# WORK REQUIRED
In the listing below, lines with the string "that" are to be counted; the number is the entire reply.

━━━ EXTRACTED ENTRIES ━━━

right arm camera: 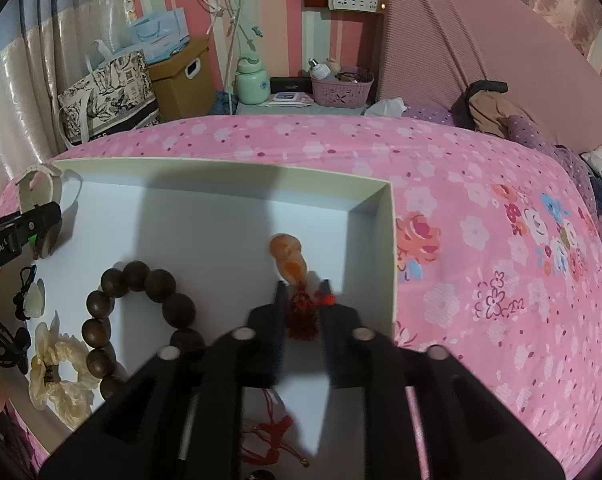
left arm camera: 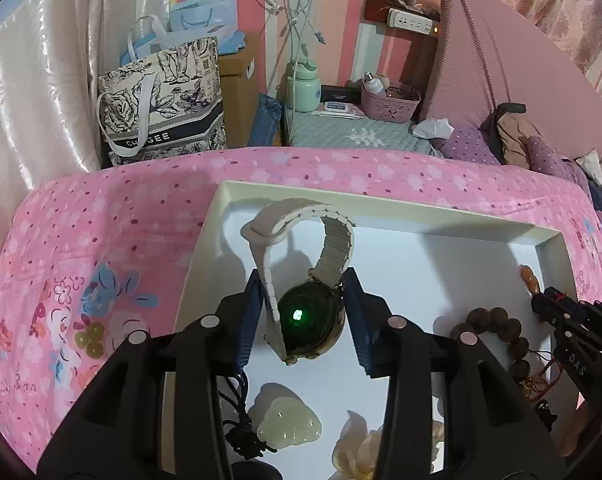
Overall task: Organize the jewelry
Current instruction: 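Lower the watch and tassel charm into the white tray while both grippers open, then move both open grippers back toward the black braided bracelet and dark bead bracelet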
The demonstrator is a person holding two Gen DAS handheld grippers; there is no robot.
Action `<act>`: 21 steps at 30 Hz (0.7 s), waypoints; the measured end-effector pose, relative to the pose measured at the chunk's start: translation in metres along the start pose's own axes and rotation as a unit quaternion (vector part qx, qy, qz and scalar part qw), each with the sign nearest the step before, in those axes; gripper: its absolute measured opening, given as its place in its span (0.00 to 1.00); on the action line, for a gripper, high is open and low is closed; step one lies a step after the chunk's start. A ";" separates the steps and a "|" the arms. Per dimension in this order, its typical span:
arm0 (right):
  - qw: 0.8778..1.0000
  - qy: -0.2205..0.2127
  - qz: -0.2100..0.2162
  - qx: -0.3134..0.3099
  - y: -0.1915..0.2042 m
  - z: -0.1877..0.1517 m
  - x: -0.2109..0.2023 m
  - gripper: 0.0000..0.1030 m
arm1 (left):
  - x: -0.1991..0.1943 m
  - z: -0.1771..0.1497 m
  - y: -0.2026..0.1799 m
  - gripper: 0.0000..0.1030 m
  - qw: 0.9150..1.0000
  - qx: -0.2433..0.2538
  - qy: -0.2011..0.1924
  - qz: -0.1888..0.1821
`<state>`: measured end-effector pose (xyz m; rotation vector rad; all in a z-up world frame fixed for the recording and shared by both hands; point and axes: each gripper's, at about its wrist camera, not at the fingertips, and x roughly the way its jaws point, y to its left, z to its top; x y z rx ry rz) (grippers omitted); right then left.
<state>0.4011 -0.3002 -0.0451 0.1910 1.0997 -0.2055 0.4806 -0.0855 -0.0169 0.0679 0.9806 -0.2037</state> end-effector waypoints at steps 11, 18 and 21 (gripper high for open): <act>0.999 -0.027 0.023 0.006 -0.003 0.003 -0.019 0.61 | -0.005 -0.001 -0.007 0.46 1.000 0.011 -0.001 0.007; 0.995 -0.078 0.057 0.038 -0.020 0.005 -0.055 0.78 | -0.031 -0.005 -0.021 0.64 1.000 0.018 -0.020 0.006; 0.991 -0.113 0.053 0.048 -0.028 -0.003 -0.083 0.85 | -0.049 -0.012 -0.026 0.68 0.999 0.025 -0.027 0.003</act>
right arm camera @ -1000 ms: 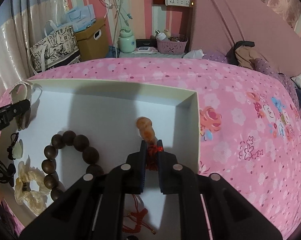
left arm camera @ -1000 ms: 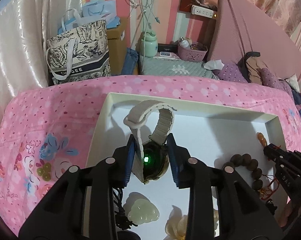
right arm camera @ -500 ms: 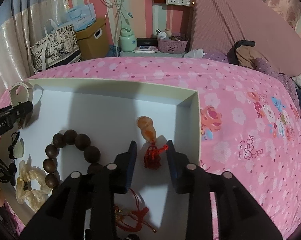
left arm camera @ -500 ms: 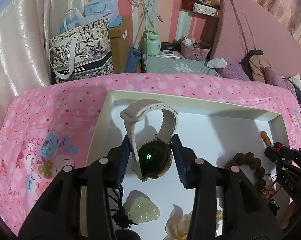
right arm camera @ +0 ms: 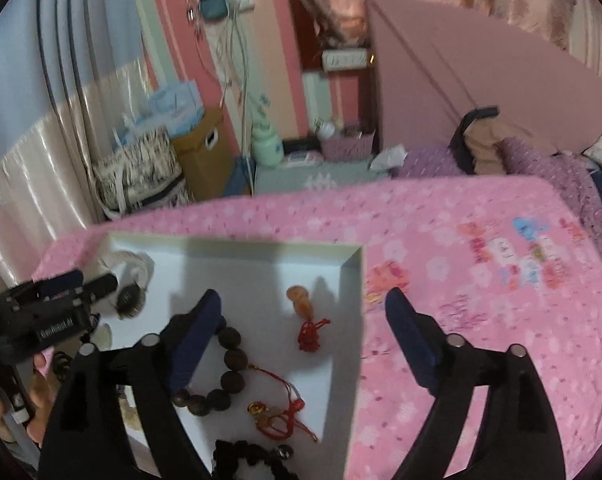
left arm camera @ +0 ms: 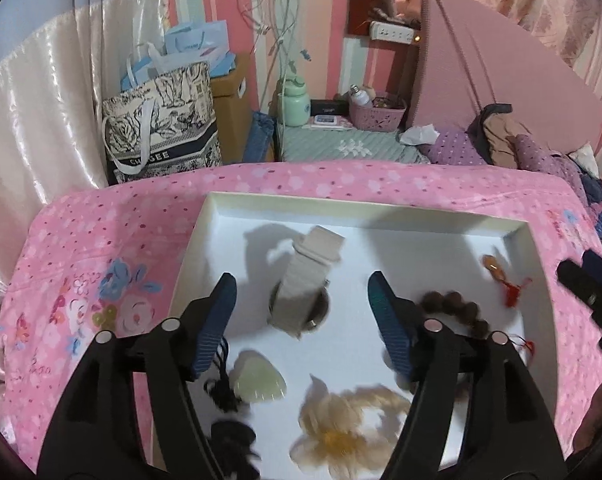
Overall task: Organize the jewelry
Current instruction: 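Move both open grippers back toward the black braided bracelet and dark bead bracelet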
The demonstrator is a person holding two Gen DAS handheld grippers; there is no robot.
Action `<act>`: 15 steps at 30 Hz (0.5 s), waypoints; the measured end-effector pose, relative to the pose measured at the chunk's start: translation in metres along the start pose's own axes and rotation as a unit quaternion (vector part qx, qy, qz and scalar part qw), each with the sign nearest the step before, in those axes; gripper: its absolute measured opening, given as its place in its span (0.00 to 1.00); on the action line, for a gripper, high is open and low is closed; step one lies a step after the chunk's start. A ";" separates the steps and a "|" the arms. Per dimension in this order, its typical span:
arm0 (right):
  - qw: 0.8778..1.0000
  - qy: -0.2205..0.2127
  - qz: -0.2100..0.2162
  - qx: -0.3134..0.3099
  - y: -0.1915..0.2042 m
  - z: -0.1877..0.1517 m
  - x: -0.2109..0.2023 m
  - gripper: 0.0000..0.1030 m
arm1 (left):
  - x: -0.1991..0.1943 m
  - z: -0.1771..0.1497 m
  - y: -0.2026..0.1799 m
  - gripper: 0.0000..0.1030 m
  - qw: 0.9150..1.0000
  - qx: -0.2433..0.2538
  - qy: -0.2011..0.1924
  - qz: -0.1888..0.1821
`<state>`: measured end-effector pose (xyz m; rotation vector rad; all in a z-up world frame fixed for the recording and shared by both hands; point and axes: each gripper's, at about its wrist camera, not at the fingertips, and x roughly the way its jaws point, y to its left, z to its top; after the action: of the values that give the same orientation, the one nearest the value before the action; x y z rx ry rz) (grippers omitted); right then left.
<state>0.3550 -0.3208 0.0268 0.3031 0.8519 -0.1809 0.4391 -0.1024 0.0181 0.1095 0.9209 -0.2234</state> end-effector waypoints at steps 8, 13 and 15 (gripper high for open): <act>0.999 -0.048 0.007 0.015 -0.003 -0.025 -0.079 0.89 | -0.084 -0.038 0.006 0.86 0.999 0.009 -0.041 0.019; 0.999 -0.051 0.008 -0.014 0.011 -0.065 -0.122 0.89 | -0.141 -0.085 0.013 0.94 0.997 0.016 -0.066 0.024; 0.998 -0.050 0.009 -0.021 0.016 -0.078 -0.135 0.89 | -0.157 -0.104 0.020 0.97 0.997 0.005 -0.068 0.024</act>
<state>0.2167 -0.2749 0.0845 0.2597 0.7529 -0.1604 0.2719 -0.0408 0.0812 0.1247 0.7808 -0.1888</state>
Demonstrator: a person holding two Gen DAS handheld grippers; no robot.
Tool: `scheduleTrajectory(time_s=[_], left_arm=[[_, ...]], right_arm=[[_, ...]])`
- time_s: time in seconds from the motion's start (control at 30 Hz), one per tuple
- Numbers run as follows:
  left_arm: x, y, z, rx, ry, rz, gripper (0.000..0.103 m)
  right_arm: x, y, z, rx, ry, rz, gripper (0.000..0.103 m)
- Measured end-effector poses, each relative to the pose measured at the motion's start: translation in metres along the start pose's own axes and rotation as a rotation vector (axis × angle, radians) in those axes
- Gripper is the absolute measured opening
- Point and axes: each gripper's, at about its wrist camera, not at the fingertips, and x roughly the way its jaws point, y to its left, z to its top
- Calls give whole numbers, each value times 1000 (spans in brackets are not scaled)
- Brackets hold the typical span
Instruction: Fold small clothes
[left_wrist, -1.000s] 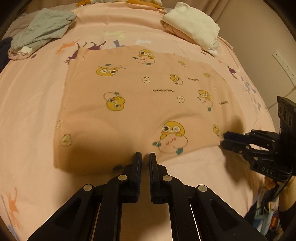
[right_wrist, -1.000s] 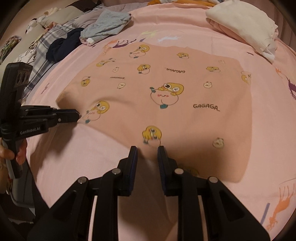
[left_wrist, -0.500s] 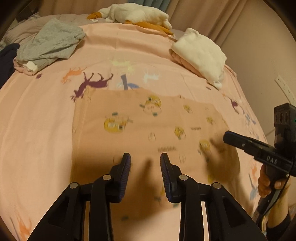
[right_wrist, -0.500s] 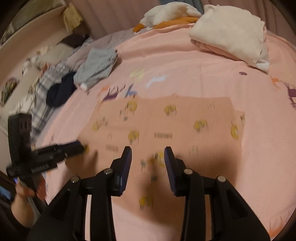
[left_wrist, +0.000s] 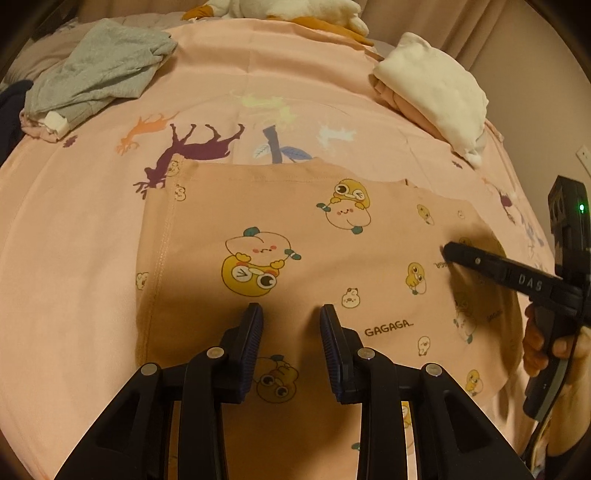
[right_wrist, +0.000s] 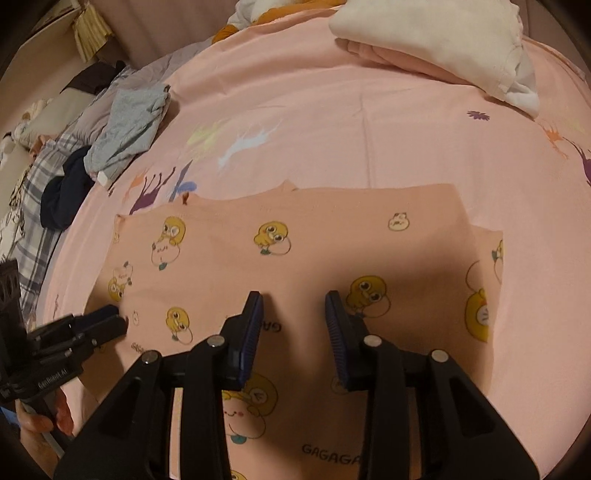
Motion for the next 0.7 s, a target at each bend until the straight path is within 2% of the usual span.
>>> scheduleTrajectory(time_s=[0.07,0.17,0.37,0.43,0.57,0.7], left_arm=[[-2,0,-1,-4,-2,-3,30],[-5,1,-5,-3,-5,-5,30],[-10,3,-10,-6,-11,3,30],[-13,3,-15,-1,-12,11,30],[-18,4,-25,10,-18,23,30],[-23,5,-37,10,-17,29,30]], right_arm=[[-9,1,-2,11,-21,15,37],[-26,11,-14,-58,-58,30,37],[-43,20,-53,-206,-55,-46,37],[-43,16,-68,-231,-34,-93,35],[-51,9,-89,-271,-44,-130,35],[-58,6,-107,-289,-13,-155,35]])
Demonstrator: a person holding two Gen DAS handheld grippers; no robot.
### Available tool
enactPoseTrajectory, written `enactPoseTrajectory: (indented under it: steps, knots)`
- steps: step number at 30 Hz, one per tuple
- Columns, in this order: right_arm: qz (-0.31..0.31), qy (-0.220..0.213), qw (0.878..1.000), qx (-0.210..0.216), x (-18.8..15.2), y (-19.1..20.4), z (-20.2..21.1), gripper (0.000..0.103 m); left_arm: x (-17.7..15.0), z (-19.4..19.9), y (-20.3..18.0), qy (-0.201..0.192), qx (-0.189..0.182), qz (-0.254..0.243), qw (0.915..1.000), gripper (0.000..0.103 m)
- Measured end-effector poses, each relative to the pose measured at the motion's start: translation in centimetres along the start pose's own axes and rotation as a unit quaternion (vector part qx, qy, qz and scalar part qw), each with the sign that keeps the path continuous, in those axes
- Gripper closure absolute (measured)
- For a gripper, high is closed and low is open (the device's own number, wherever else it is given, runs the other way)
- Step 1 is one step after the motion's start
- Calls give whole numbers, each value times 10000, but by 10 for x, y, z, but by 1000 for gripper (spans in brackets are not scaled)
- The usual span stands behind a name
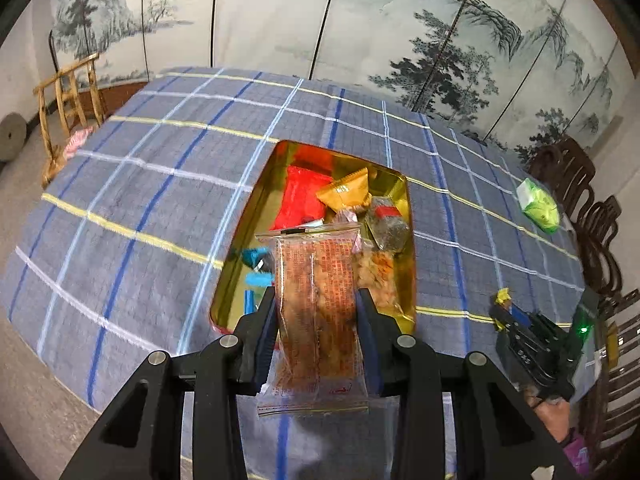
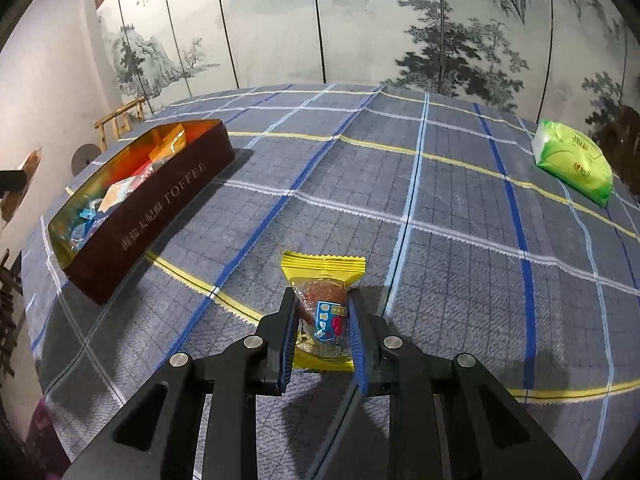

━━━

# OUTPUT BELOW
2